Stem cell transplant
A stem cell transplant is also known as a bone marrow transplant. Your child's doctor may recommend this treatment if your child has a blood cancer, such as leukaemia, lymphoma, or high-risk neuroblastoma.
Stem cell transplants involve completely destroying all the blood-forming cells in your child's bone marrow. This includes cancer cells. High-dose chemotherapy or radiation therapy is used for this. Then, all the blood-forming cells are replaced with healthy stem cells. These stem cells will develop into new, healthy bone marrow and produce healthy blood cells.
Stem cell transplants have 4 main phases:
- stem cell collection from your child or a donor, which can take 1–2 weeks
- chemotherapy and/or radiation therapy, to destroy all the cells in your child's bone marrow, which can take about 1 week
- stem cell infusion, which happens in 1 day
- recovery, which can take 2–12 weeks, depending on the type of treatment.
A stem cell transplant takes about 4–14 weeks.
Types of stem cell transplant
A stem cell transplant can use either your child’s own stem cells or stem cells from a donor. The choice of whether to use your child’s own cells or stem cells from a donor depends on the type of cancer being treated.
In both types of transplant, the stem cells are given through a vein (intravenously). They will circulate in the body for about 1 day. They will then settle in the bone marrow space and become new bone marrow.
Your child's stem cells
Transplants that use your child's own stem cells are called autologous transplants.
This involves 3 main steps:
- Some of your child's stem cells are collected from their blood or bone marrow and frozen for later.
- Your child is then given high-dose chemotherapy to destroy their blood-forming cells and any remaining cancer cells.
- The frozen stem cells are then returned to their blood to make healthy new stem cells.
Stem cells from a donor
Transplants that use stem cells from a donor are called allogeneic transplants.
This involves 3 main steps:
- Another person donates their stem cells to your child. The donor is usually a sibling or other close family member whose tissue type is nearly identical to your child's. Sometimes, an unrelated volunteer donor will match your child's tissue type.

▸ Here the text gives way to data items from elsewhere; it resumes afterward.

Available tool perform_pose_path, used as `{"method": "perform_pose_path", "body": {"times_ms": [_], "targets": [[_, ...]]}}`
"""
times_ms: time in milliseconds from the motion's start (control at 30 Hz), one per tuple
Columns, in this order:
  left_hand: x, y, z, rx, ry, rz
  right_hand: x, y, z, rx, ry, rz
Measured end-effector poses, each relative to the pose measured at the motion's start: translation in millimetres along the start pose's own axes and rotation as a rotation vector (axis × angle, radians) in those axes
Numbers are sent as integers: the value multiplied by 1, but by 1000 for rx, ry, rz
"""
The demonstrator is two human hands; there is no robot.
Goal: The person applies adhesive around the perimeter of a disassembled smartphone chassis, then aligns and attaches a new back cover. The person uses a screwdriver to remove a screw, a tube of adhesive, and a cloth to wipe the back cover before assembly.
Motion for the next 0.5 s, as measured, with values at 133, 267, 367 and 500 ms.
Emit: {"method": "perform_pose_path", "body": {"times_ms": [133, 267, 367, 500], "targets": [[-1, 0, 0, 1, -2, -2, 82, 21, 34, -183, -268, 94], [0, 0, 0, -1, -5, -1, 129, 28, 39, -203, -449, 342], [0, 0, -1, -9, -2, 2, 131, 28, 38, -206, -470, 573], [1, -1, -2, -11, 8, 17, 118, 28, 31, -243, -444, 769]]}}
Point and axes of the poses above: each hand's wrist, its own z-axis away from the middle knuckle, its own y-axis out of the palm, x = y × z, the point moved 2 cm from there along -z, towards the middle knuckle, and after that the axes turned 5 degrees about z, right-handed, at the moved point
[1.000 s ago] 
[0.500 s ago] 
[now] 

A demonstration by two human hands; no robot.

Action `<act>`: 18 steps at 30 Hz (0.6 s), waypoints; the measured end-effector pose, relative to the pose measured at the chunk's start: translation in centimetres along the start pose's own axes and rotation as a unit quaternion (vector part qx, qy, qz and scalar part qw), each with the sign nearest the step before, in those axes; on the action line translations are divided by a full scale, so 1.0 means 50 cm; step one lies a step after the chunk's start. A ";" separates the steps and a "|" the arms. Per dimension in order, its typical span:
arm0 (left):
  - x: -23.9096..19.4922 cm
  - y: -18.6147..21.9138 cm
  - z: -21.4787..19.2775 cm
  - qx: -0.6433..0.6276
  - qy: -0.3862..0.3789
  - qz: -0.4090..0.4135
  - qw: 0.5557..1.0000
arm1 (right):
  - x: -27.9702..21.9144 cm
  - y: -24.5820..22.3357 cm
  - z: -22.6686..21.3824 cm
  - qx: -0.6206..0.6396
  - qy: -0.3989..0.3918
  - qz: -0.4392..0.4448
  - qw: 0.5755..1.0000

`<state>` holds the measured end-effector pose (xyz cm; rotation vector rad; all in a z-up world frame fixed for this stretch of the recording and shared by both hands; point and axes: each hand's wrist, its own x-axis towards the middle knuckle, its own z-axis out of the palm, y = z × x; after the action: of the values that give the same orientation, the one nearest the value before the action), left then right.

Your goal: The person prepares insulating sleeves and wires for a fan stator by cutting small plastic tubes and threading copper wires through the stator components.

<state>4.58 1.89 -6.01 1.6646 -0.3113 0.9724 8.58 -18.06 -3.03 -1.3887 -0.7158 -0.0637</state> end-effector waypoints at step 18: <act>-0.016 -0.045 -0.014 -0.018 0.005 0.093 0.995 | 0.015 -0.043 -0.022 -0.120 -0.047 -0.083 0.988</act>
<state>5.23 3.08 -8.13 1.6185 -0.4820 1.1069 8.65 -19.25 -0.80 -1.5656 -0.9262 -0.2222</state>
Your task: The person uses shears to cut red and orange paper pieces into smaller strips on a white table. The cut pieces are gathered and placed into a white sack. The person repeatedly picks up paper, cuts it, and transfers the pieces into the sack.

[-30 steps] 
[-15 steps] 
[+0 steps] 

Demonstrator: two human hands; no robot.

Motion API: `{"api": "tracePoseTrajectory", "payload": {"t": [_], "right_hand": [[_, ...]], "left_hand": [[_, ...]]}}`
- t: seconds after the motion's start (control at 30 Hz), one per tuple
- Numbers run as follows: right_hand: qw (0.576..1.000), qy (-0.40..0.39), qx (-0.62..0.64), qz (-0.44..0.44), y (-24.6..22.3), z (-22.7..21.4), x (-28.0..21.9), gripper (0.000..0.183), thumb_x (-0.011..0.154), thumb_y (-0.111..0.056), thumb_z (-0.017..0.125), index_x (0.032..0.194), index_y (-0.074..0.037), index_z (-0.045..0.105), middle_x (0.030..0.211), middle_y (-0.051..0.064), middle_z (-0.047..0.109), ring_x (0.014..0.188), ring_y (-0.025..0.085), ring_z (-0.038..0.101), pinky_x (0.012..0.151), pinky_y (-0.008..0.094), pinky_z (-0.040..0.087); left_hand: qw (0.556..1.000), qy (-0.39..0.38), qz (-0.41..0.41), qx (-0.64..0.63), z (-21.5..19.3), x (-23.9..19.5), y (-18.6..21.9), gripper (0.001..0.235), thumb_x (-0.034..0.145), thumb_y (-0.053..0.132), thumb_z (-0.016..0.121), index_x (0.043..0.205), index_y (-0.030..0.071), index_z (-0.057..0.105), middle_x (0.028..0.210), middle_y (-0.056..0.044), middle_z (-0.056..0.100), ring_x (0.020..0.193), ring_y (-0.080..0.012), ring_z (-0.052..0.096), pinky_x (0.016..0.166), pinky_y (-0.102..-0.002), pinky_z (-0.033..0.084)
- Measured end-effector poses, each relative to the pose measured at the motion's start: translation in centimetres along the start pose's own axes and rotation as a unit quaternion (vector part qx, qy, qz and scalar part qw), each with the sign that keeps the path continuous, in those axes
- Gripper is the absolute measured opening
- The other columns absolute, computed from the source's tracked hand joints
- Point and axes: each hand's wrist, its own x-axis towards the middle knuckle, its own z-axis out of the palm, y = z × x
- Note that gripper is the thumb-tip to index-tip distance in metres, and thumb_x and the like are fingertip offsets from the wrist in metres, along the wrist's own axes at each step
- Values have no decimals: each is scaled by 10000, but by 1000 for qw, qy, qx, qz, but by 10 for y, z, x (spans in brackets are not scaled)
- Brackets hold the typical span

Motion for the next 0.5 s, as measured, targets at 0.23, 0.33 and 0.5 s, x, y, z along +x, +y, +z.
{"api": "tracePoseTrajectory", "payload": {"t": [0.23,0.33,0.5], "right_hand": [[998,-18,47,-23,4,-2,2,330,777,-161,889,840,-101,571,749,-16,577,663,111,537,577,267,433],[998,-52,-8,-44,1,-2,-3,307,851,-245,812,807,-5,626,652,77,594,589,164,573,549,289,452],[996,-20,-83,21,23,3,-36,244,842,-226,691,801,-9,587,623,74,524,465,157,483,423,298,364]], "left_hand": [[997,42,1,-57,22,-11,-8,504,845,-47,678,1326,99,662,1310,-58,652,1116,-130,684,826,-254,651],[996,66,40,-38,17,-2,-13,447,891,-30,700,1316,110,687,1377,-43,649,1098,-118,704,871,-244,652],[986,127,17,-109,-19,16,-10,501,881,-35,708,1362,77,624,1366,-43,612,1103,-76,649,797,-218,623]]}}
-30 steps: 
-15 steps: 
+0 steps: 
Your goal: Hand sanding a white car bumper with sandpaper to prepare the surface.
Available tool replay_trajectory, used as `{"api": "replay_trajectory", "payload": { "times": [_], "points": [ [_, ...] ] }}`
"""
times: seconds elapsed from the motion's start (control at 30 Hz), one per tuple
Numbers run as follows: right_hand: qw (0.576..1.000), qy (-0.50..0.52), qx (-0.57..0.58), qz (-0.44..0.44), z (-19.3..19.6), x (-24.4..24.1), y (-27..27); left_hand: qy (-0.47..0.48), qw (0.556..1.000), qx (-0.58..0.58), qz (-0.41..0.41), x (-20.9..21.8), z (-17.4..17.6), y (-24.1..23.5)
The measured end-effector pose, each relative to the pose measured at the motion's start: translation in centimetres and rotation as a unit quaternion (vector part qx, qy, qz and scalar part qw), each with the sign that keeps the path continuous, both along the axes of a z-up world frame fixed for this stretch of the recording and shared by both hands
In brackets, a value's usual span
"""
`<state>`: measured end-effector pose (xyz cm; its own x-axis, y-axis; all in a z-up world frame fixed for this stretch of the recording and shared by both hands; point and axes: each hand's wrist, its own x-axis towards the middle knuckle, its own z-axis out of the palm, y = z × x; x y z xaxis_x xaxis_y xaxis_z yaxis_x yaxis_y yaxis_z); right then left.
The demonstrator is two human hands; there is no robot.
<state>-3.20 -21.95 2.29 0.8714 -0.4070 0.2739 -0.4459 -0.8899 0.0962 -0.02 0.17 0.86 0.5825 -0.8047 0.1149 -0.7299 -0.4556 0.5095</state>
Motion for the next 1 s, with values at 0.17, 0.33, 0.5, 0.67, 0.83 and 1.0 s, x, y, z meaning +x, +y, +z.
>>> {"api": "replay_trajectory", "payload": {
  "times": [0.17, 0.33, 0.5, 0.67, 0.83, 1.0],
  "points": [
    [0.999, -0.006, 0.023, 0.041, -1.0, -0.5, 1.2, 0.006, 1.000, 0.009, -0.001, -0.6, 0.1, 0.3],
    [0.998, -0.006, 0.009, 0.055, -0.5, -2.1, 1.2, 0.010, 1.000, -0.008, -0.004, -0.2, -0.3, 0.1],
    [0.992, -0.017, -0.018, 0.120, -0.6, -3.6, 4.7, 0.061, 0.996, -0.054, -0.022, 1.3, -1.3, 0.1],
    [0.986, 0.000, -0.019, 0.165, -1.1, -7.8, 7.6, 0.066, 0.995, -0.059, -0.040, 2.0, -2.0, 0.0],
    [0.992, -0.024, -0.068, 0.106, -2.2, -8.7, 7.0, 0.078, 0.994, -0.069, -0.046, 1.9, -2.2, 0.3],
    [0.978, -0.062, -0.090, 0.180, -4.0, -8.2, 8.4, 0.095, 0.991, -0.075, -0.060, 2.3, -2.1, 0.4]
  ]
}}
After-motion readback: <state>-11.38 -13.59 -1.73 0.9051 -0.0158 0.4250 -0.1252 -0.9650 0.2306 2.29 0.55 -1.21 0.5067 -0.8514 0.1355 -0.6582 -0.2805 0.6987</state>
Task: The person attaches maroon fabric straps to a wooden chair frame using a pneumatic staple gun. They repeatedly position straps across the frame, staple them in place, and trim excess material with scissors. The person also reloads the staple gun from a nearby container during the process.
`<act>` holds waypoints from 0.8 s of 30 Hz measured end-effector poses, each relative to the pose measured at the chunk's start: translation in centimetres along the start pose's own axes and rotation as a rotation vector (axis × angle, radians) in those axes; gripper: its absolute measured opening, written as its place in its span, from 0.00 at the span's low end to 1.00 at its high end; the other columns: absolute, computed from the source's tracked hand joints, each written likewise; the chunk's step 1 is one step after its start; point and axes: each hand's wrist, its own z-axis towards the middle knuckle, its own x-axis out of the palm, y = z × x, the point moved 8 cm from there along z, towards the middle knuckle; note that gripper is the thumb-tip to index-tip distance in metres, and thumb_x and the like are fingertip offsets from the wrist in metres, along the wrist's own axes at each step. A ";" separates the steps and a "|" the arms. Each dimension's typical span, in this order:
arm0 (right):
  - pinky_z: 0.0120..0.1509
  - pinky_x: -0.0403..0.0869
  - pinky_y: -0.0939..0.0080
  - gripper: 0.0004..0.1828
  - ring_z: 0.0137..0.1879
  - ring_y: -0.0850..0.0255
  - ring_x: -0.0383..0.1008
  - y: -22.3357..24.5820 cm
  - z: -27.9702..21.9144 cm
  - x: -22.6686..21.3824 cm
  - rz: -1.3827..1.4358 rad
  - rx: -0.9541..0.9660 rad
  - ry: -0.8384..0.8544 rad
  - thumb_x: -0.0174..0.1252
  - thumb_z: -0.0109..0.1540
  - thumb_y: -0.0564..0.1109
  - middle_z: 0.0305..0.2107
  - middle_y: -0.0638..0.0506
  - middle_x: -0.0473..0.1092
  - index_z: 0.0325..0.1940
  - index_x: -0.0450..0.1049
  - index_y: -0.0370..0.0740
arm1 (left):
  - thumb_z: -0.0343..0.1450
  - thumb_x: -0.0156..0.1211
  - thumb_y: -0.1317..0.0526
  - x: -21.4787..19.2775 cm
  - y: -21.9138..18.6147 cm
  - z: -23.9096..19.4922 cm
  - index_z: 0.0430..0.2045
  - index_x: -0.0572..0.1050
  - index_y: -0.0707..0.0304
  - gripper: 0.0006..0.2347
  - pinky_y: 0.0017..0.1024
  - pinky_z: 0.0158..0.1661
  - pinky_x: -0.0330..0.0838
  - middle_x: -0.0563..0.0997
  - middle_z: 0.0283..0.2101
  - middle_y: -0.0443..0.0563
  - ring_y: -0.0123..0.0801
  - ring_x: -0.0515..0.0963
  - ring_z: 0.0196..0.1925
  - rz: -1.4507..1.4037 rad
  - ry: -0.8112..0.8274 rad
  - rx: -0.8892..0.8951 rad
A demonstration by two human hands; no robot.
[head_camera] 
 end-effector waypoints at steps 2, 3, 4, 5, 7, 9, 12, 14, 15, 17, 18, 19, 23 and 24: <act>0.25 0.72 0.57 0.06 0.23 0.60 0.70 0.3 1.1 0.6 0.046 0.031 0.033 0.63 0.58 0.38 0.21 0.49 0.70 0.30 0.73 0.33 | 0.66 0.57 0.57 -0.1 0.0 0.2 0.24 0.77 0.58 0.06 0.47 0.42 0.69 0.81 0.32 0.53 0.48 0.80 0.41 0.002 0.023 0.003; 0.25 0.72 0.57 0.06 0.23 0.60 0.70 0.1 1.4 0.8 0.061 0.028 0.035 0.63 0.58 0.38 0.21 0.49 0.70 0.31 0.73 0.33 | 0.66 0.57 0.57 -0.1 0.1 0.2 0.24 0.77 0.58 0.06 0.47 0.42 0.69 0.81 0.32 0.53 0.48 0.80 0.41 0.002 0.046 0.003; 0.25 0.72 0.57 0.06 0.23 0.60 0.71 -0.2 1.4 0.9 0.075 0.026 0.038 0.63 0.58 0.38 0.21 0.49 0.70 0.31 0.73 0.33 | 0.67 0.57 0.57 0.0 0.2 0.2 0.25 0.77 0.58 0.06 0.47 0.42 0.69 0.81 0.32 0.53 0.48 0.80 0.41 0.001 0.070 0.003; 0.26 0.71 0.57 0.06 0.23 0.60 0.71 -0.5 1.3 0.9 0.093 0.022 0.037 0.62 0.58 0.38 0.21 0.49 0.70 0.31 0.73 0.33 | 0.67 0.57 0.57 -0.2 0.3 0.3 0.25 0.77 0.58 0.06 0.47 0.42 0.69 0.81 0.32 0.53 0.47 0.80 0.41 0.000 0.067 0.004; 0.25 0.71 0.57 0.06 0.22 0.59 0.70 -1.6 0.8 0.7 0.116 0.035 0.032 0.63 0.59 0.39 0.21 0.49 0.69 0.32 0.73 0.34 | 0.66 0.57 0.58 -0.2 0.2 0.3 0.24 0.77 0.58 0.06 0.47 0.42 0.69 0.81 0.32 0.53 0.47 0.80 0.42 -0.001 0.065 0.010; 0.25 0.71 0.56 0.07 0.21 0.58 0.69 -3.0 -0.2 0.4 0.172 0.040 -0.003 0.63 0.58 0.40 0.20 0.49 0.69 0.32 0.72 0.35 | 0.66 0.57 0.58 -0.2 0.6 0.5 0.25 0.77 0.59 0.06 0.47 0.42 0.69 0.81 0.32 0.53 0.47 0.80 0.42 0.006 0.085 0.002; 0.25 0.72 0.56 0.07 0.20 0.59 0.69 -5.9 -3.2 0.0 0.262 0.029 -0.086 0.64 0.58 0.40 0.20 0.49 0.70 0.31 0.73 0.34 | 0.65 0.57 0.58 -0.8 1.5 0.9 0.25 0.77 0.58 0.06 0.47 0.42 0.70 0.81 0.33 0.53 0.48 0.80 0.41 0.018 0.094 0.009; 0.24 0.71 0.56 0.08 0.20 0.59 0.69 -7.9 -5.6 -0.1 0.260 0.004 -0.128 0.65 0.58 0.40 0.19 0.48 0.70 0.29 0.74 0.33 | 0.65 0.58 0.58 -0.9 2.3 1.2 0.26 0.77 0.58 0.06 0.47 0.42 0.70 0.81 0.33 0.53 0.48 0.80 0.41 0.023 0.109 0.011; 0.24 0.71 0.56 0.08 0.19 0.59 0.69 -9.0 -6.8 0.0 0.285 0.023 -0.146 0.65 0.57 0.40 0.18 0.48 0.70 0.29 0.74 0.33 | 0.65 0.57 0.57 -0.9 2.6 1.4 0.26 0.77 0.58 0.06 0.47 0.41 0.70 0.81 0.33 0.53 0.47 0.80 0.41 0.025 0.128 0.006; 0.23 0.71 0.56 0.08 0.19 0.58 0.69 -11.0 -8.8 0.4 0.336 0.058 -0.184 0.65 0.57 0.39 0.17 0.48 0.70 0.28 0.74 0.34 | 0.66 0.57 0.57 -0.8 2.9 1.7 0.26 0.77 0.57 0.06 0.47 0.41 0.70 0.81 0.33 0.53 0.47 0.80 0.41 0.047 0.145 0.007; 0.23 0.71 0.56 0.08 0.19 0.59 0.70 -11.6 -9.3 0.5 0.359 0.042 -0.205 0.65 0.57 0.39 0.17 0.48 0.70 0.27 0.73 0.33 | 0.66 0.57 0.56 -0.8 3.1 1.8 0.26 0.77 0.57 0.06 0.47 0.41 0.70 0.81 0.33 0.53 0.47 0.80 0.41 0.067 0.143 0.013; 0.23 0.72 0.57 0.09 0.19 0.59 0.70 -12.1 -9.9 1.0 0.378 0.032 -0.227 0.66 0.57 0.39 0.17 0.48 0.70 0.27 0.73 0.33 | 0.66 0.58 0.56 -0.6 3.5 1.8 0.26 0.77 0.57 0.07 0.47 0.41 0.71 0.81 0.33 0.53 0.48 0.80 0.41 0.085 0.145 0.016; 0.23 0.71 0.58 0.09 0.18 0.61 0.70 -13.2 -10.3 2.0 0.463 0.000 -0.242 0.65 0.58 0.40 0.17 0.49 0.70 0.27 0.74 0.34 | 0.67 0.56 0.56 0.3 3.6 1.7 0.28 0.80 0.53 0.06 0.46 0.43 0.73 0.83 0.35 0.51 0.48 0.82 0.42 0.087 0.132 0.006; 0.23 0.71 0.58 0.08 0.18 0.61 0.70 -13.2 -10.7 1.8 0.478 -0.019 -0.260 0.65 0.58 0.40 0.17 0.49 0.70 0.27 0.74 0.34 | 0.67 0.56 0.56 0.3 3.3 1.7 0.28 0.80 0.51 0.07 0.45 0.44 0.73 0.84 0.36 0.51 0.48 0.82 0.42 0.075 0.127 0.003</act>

In some cases, the stem cells can come from umbilical cord blood collected from unrelated healthy newborn babies.
- Your child will have high-dose chemotherapy or radiation therapy to destroy their blood-forming cells.
- The donor's stem cells will be given to your child and make healthy stem cells.
A transplant from a donor has 2 main advantages:
- The doctors are more sure that the new stem cells are all healthy.
- A transplant from a donor also creates a ‘new' immune system. This is because the new white blood cells that the transplanted stem cells are making are different from your child's original white blood cells. The ‘new' immune system can continue fighting the cancer even after the radiation therapy and chemotherapy finish. This is called a ‘graft-versus-tumour effect' and works very well with some types of cancer.
The disadvantage of a transplant from a donor is the risk that the new stem cells will react against your child's body. This is called ‘graft-versus-host disease' (GVHD) and can be very serious. Your child might be given anti-rejection medication for the first few months after the transplant to reduce the risk of GVHD.
The recovery period for a transplant from a donor is usually longer than for a transplant using your child's own stem cells.
Side effects of stem cell transplants
Side effects of stem cell transplants can include:
- increased risk of infection – your child will be very prone to infections because the transplant treatment completely destroys their blood-forming cells, and therefore destroys their immune system. The risk of infection is mainly during the first month after the transplant. The infection risk decreases when the new marrow starts making normal numbers of infection-fighting white blood cells.
- graft-versus-host disease (GVHD) – this can only happen for children who have received stem cells from a donor. Because the stem cells are from another person, the stem cells may recognise your child's body as ‘foreign' and attack your child's cells. In severe cases, this can be life-threatening. However, in a mild or moderate form, it actually helps to fight the cancer. If necessary, GVHD can be treated with anti-rejection medicines
- other side effects as a result of the transplant treatment (see Side effects of chemotherapy and Side effects of radiation therapy).
Cancer treatments affect each person differently – your child may experience none, some or many of these problems.
Medicines and other treatments are available to help deal with many of these side effects. Your child's doctor will discuss these with you.
Some of these side effects seem severe and can be very distressing for you and your child. However, the benefits of stem cell transplants usually outweigh the risks. Your child's doctor will discuss the risks and benefits with you.